◆ Task brief
Would you set down the data that follows, word for word, without any pictures?

[Collected data — start]

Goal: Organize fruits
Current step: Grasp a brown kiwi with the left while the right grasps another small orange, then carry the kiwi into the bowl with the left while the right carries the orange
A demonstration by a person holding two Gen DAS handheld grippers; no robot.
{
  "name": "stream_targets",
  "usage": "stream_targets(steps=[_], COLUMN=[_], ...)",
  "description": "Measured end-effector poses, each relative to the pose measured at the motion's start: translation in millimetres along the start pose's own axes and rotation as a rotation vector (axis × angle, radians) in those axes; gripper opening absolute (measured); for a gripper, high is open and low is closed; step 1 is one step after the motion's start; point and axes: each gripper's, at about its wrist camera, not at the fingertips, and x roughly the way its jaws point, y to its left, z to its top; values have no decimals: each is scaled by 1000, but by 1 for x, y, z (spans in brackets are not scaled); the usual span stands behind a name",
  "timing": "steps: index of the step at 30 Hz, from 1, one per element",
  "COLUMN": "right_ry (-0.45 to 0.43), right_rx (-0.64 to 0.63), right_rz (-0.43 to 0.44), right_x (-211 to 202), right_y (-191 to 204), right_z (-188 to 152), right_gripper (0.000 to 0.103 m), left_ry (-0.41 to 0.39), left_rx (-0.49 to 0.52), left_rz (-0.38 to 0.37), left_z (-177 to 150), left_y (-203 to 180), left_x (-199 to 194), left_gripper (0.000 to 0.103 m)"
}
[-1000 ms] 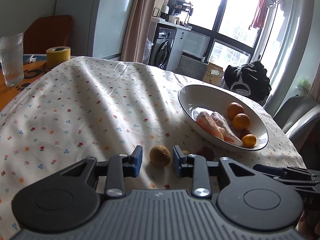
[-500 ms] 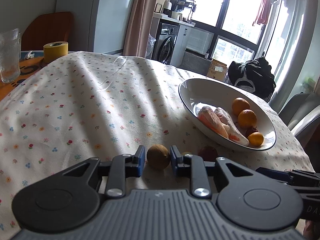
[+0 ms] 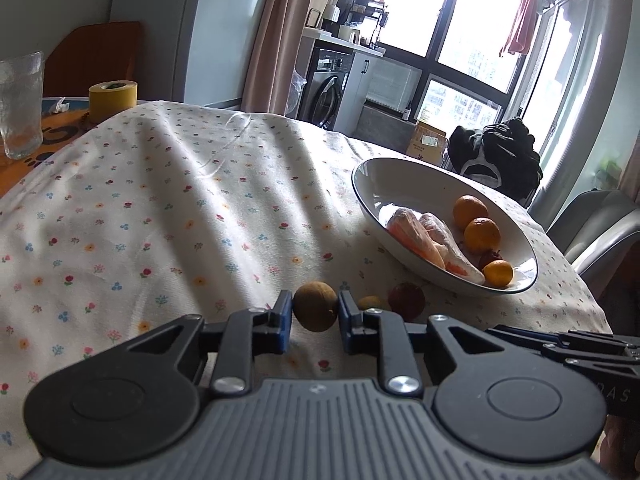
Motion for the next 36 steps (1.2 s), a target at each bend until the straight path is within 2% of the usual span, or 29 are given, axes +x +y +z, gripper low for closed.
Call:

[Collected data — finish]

◆ Task output
Goal: Organize fruits
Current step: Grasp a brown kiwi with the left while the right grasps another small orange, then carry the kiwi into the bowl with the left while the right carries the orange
A demonstration by a person holding two Gen DAS handheld grippers; no robot.
{
  "name": "stream_targets",
  "usage": "stream_targets(steps=[_], COLUMN=[_], ...)",
  "description": "Measured end-effector poses, each relative to the pose measured at the motion's start: translation in millimetres along the start pose's own axes and rotation as a rotation vector (axis × angle, radians) in those axes; gripper opening absolute (measured); for a gripper, high is open and low is closed; step 1 is one step after the motion's start; point and axes: each gripper's, at about its wrist camera, not at the fingertips, and x roughly the way its jaws point, y to its left, z to its top; values have no decimals: each is scaled by 1000, but by 1 for x, y, z (spans in brackets are not scaled); the usual span stands behind a name",
  "timing": "steps: index of the step at 30 Hz, from 1, one per element",
  "COLUMN": "right_ry (-0.45 to 0.43), right_rx (-0.64 to 0.63), right_rz (-0.43 to 0.44), right_x (-211 to 202), right_y (-191 to 204), right_z (-188 to 152), right_gripper (0.000 to 0.103 m), left_ry (-0.41 to 0.39), left_rx (-0.49 to 0.52), left_rz (-0.38 to 0.37), left_z (-177 to 150), left_y (-203 to 180), left_x (-199 to 194), left_gripper (0.000 to 0.103 m)"
}
[-1000 ms] 
[-500 ms] 
[+0 ms] 
Motion for the next 36 steps (1.2 s), a target at each bend until the straight path is within 2% of the usual span, or 29 are given, axes +x +y +z, gripper low for closed.
Call:

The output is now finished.